- ASSIGNMENT -
Under this line are the records; write out word for word the part that begins at the line containing "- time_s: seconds" and ends at the line containing "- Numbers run", and no more.
===== THE INPUT =====
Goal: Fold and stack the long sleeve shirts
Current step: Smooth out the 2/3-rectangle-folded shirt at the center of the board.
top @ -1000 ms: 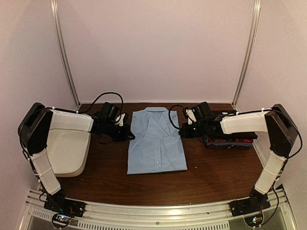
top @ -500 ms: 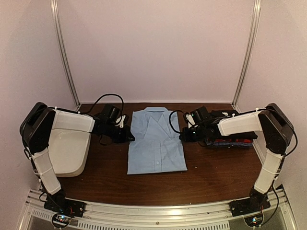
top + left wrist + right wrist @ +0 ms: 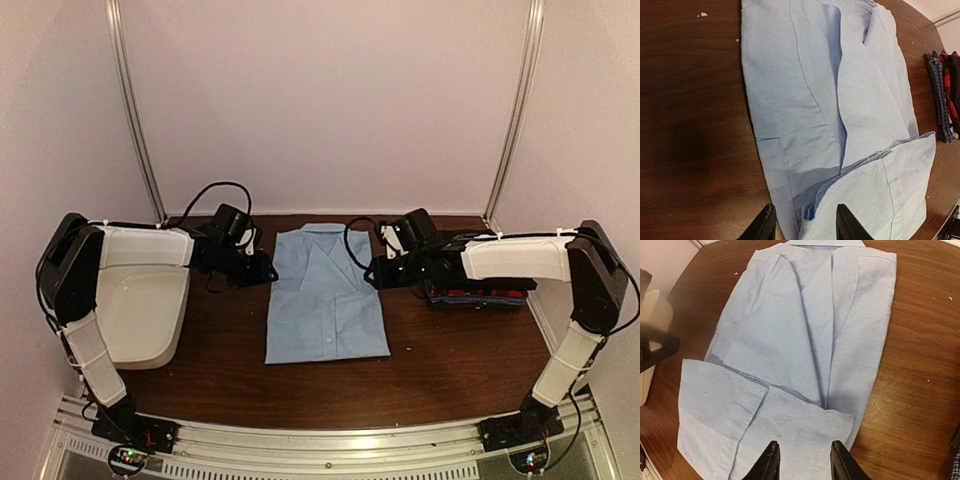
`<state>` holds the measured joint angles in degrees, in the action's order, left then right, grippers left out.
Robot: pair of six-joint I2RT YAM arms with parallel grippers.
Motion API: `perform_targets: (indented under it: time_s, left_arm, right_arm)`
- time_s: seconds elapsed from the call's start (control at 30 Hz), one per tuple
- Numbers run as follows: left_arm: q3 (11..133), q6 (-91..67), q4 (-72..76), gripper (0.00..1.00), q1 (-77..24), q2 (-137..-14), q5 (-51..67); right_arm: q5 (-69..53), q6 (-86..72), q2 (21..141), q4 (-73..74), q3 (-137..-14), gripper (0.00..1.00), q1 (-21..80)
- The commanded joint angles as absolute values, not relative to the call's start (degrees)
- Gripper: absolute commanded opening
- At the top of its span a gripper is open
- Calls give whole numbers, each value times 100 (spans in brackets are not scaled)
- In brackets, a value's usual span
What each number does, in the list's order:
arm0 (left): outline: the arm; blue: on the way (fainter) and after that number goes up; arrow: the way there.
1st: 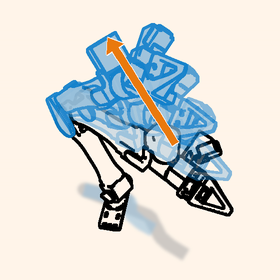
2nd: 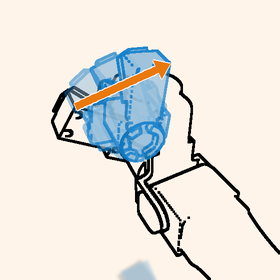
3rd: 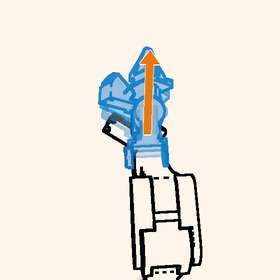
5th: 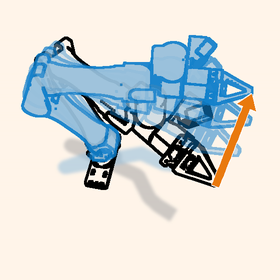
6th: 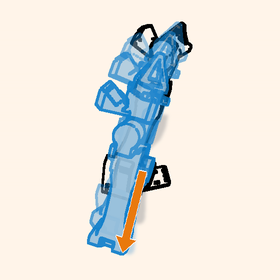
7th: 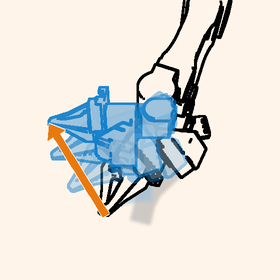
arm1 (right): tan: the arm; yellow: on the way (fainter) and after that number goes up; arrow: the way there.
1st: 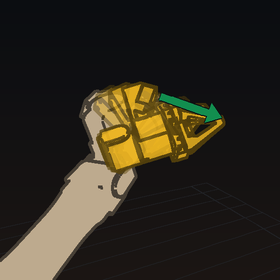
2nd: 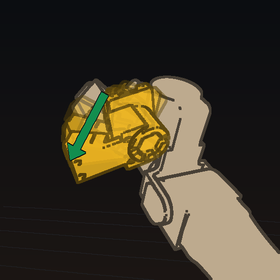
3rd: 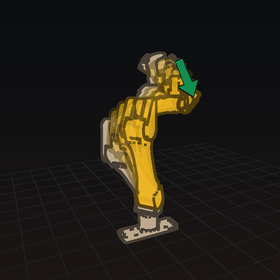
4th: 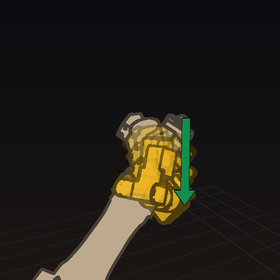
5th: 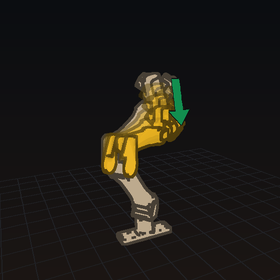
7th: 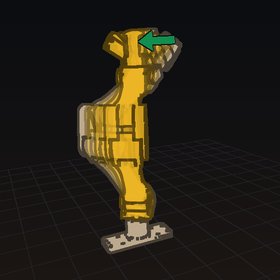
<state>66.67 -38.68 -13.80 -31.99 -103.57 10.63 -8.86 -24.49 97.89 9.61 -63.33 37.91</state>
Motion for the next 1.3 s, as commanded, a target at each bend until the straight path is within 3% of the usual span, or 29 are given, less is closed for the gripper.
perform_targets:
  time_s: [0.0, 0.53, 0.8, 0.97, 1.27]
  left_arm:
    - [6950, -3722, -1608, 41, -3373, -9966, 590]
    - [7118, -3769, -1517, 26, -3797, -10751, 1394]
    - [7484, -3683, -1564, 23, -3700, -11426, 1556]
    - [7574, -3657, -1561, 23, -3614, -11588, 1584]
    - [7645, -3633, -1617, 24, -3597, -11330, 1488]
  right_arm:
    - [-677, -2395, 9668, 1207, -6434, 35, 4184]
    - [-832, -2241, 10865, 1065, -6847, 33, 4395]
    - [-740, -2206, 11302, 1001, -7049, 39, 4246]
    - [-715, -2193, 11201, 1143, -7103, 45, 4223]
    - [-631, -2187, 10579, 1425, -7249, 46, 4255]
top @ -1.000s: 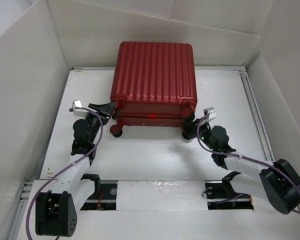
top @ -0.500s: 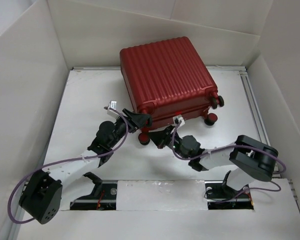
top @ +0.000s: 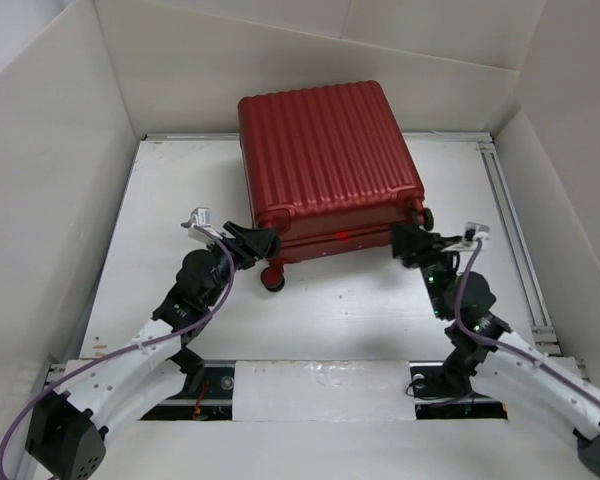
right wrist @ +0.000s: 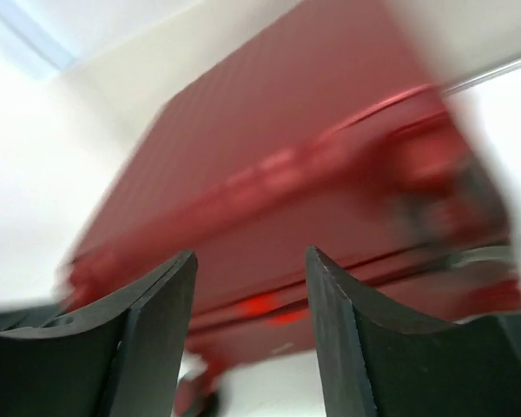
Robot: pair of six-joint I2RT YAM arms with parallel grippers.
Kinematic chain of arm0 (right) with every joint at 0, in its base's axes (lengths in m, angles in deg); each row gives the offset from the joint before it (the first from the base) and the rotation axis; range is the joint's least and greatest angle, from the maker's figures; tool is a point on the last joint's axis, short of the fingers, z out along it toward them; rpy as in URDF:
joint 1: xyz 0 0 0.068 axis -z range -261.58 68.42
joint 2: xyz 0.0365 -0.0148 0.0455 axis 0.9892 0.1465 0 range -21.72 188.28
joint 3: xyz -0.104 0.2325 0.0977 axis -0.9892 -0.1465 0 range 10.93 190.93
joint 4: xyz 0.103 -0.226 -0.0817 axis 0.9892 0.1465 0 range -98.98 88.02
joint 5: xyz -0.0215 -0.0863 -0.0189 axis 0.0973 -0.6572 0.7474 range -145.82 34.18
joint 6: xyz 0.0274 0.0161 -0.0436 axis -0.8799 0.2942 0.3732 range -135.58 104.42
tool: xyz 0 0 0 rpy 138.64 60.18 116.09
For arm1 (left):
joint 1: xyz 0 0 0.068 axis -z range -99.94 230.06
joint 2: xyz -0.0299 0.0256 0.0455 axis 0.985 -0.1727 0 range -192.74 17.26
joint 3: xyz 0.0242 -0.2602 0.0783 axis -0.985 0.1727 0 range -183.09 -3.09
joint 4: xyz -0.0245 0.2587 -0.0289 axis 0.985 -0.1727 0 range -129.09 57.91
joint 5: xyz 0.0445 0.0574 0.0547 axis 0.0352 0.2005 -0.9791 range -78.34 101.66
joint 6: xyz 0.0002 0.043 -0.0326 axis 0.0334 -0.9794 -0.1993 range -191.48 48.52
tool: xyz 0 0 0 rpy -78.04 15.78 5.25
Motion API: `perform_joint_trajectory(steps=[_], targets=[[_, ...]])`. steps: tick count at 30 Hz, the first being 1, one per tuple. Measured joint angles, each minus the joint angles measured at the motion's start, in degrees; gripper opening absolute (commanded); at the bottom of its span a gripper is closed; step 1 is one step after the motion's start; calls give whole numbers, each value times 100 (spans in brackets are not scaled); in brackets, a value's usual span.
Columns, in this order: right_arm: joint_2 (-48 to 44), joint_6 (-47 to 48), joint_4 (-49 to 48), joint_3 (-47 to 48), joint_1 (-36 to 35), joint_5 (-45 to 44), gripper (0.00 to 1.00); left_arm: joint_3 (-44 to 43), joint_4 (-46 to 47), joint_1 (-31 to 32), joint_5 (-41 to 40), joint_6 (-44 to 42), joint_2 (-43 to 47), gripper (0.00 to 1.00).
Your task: Pack the luggage
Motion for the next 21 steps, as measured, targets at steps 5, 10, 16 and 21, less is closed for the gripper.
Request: perform_joint_trajectory(steps=[5, 10, 16, 21], targets=[[-382, -33, 621, -544, 1132, 566, 42, -44, -98, 15, -177, -74, 35, 0], [-142, -70, 1071, -1060, 1499, 874, 54, -125, -133, 42, -214, -138, -76, 0], [929, 282, 658, -949, 2391, 1628, 61, -208, -201, 46, -212, -177, -125, 0], [2022, 638, 42, -616, 3119, 2562, 62, -551, -793, 50, -407, -339, -162, 0]])
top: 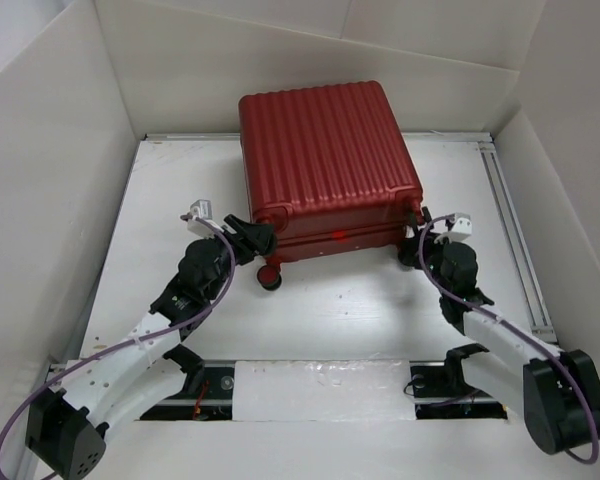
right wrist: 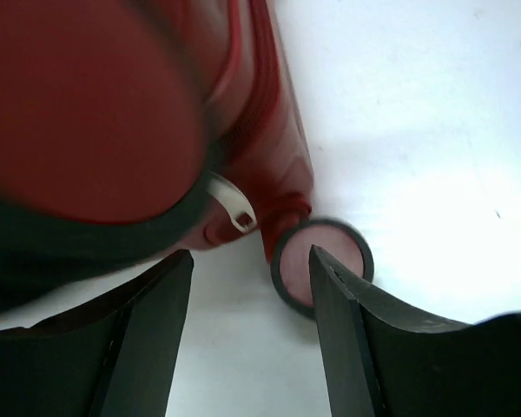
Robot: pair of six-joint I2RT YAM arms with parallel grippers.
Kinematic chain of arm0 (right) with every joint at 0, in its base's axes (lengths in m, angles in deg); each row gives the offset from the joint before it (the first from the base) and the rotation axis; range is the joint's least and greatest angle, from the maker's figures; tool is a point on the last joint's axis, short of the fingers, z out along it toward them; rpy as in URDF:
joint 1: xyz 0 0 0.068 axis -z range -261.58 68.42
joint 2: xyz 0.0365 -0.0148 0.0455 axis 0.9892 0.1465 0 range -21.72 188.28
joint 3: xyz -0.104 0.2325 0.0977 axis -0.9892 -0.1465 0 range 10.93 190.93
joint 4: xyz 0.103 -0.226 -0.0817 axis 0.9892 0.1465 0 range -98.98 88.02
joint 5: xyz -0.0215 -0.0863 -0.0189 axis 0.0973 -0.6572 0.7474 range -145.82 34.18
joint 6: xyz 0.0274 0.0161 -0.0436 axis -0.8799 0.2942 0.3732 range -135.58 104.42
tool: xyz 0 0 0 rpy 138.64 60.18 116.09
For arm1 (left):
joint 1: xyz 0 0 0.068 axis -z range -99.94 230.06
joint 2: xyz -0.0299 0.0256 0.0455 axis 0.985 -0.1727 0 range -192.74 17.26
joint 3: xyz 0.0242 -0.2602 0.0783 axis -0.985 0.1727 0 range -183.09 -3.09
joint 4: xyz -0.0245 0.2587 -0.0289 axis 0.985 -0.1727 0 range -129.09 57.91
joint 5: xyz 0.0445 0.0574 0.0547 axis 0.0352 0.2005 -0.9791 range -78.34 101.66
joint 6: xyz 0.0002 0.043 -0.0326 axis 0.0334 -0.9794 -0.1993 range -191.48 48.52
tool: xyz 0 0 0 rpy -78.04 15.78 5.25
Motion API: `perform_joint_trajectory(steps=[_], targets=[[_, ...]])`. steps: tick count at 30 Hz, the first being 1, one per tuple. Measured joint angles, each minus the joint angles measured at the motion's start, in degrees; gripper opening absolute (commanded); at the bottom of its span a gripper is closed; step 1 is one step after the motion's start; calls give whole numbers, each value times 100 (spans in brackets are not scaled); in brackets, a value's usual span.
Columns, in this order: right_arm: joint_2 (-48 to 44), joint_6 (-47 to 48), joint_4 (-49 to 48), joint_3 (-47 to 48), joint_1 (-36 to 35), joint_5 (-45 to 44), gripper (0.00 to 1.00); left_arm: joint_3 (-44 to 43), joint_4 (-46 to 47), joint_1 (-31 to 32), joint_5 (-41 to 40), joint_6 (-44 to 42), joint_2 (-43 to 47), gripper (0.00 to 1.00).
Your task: Pack the luggage
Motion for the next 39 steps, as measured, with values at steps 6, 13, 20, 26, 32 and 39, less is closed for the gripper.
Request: perform_joint_trajectory(steps=[6, 13, 20, 26, 32, 39], targets=[[820, 402, -809, 190, 264, 1224, 62, -197, -278, 0, -293, -76, -105, 0], [1440, 629, -1904, 205, 356, 2044, 54, -195, -238, -2, -369, -105, -105, 0], [1668, 737, -2411, 208, 389, 2085, 34, -192, -229, -4, -378, -151, -105, 0], [1812, 710, -2691, 181, 376, 1878, 31, -184, -199, -7, -326, -166, -105, 0], [1864, 686, -2767, 175, 249, 1425, 0, -181, -184, -7, -247, -188, -109, 0], [1902, 527, -2830, 175, -81, 966, 0, -57, 57, -31, -98, -197, -116, 0]])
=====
- COMPLETED EXERCISE -
- time_s: seconds elapsed from the call's start (control at 30 Hz), one per tuple
- Numbers run as follows: left_arm: q3 (11..133), q6 (-91..67), q4 (-72..76), gripper (0.00..1.00), q1 (-77..24), q2 (-137..-14), q5 (-51..67); right_arm: q5 (-69..53), q6 (-86..72), q2 (21..141), q4 (-73..74), q3 (-137..-14), gripper (0.00..1.00), q1 (-21..80)

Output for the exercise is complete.